══ Given information ══

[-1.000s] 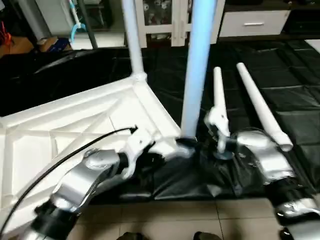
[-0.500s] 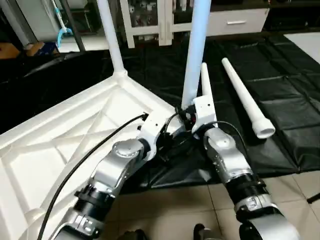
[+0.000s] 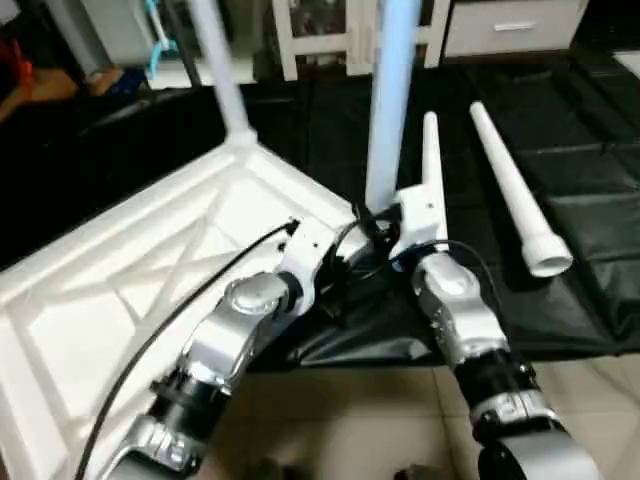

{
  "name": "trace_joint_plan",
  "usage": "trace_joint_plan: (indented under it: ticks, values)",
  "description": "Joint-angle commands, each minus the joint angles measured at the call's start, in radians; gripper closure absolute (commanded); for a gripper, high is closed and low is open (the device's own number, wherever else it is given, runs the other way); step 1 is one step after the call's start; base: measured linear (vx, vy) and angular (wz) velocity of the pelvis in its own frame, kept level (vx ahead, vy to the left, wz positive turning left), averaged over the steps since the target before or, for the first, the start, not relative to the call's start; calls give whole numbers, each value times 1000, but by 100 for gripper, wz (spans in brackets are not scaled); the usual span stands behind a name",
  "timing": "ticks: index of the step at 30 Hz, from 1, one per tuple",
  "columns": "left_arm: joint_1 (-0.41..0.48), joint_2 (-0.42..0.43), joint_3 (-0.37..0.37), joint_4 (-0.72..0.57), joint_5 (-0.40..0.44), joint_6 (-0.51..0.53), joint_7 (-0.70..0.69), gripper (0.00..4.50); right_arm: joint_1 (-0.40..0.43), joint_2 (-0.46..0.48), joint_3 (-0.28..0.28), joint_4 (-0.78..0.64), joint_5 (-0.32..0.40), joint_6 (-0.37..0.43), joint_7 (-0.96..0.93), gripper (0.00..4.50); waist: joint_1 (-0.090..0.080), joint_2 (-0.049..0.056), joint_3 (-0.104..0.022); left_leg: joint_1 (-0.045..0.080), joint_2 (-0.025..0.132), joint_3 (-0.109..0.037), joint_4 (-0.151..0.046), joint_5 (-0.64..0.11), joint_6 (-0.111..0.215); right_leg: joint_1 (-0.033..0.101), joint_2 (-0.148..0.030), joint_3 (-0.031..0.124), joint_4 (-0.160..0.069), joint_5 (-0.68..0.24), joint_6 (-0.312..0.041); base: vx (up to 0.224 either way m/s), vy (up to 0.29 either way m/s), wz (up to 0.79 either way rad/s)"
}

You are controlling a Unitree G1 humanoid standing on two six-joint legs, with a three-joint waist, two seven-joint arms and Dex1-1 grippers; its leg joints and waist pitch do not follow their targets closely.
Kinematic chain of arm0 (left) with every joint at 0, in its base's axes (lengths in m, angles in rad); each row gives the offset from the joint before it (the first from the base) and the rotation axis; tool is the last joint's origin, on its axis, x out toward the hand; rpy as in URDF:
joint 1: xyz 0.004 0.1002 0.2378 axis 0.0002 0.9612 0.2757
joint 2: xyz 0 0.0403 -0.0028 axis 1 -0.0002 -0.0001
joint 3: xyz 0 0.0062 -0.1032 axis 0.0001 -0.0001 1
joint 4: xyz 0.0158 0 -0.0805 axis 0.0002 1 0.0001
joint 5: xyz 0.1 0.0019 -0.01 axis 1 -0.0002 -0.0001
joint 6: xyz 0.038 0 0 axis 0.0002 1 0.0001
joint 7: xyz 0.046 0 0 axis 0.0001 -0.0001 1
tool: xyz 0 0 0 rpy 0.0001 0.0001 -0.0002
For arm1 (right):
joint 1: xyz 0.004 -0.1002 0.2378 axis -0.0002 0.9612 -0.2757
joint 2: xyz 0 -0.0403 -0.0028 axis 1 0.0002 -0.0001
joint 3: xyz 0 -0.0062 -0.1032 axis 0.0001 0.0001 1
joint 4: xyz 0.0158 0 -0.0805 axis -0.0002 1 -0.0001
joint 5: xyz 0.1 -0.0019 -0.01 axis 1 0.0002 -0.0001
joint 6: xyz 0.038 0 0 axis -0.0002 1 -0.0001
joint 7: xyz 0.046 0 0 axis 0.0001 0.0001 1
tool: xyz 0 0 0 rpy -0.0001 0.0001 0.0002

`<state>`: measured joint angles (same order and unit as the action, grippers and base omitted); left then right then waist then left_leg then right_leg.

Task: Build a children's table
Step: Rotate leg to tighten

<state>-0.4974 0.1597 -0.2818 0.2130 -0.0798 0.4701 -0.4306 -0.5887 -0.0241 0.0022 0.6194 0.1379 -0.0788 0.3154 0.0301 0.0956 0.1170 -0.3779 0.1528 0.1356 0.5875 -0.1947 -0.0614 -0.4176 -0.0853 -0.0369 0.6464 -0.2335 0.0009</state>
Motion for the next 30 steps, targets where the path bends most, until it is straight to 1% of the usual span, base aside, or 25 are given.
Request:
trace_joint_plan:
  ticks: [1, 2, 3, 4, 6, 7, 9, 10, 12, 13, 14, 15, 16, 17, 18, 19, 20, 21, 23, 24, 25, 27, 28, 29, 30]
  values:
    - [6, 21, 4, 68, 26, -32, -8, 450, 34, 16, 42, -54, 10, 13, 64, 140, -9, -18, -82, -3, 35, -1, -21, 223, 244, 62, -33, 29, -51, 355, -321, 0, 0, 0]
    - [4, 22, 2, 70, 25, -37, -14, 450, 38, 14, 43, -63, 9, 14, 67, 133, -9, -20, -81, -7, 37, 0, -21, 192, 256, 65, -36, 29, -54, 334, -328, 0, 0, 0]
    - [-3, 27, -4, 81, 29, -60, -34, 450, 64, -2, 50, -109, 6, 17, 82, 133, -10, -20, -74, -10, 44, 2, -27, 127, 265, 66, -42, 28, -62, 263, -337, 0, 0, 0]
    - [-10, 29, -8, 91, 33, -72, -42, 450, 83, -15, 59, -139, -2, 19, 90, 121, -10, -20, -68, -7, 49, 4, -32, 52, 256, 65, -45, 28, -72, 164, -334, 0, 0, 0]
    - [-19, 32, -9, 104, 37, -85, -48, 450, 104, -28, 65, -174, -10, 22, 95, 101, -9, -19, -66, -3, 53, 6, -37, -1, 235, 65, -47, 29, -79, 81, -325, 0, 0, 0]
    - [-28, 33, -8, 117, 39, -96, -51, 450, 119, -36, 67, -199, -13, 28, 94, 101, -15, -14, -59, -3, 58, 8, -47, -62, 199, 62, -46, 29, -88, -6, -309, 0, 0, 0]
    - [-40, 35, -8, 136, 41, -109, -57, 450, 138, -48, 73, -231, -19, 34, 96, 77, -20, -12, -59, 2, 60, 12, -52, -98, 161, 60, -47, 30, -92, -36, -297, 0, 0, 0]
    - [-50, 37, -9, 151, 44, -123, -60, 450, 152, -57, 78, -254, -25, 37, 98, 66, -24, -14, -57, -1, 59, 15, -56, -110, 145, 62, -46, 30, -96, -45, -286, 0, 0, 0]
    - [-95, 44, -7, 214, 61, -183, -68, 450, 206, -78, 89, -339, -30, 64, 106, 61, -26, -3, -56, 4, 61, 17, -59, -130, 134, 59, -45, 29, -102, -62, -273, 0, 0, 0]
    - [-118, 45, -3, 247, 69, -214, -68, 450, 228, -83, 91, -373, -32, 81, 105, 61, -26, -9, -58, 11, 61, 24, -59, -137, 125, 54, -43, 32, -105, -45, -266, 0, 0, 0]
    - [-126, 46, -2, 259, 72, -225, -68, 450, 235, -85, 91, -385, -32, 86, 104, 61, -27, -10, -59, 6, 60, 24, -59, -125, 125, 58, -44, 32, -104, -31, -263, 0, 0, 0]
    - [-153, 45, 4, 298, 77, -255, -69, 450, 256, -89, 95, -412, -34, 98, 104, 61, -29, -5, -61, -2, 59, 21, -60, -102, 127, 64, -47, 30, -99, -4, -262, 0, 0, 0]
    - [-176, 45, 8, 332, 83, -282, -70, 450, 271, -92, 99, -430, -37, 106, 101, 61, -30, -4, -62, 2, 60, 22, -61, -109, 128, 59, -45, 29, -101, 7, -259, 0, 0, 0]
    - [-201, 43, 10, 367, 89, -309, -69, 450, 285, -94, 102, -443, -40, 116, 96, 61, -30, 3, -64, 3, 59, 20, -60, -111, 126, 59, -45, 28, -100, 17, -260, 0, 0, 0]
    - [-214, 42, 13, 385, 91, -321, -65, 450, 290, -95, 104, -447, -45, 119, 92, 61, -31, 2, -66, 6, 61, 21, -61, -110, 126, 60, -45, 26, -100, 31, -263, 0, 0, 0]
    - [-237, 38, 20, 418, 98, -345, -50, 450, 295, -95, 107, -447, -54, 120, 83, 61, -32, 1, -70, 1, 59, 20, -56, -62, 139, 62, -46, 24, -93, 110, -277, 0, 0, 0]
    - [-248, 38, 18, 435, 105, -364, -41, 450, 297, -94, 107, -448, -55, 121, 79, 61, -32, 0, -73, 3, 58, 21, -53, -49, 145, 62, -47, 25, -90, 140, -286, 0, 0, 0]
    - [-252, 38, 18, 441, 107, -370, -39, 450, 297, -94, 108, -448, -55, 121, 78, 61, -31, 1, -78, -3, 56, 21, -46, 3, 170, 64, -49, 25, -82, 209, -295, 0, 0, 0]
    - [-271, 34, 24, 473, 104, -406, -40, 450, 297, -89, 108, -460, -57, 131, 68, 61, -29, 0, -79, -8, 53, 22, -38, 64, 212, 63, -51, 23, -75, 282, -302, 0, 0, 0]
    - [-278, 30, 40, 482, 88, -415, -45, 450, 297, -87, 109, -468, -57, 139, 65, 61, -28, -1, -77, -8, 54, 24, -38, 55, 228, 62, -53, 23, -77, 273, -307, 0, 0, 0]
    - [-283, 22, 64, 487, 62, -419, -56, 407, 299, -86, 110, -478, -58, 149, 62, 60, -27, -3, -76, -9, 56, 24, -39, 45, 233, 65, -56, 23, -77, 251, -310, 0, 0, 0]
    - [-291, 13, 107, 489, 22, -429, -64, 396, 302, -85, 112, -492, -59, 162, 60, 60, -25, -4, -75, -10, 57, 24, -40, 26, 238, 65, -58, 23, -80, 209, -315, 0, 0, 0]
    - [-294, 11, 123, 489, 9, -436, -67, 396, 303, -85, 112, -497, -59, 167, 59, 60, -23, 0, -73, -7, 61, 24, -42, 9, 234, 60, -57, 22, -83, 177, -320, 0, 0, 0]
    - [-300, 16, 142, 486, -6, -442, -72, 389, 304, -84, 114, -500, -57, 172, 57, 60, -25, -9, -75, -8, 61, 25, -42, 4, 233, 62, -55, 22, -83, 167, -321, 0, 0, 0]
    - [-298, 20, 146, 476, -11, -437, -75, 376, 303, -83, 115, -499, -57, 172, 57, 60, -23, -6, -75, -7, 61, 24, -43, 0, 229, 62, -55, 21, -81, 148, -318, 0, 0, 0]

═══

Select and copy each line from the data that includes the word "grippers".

You are controlling a Unitree G1 humanoid standing on two six-joint legs, with a three-joint waist, two seven-joint arms and Dex1-1 grippers; its leg joints and waist pitch do not follow their targets closely.
`<state>`: measured joint angles (same order and unit as the action, grippers and base omitted); left then right then waist then left_leg then right_leg.

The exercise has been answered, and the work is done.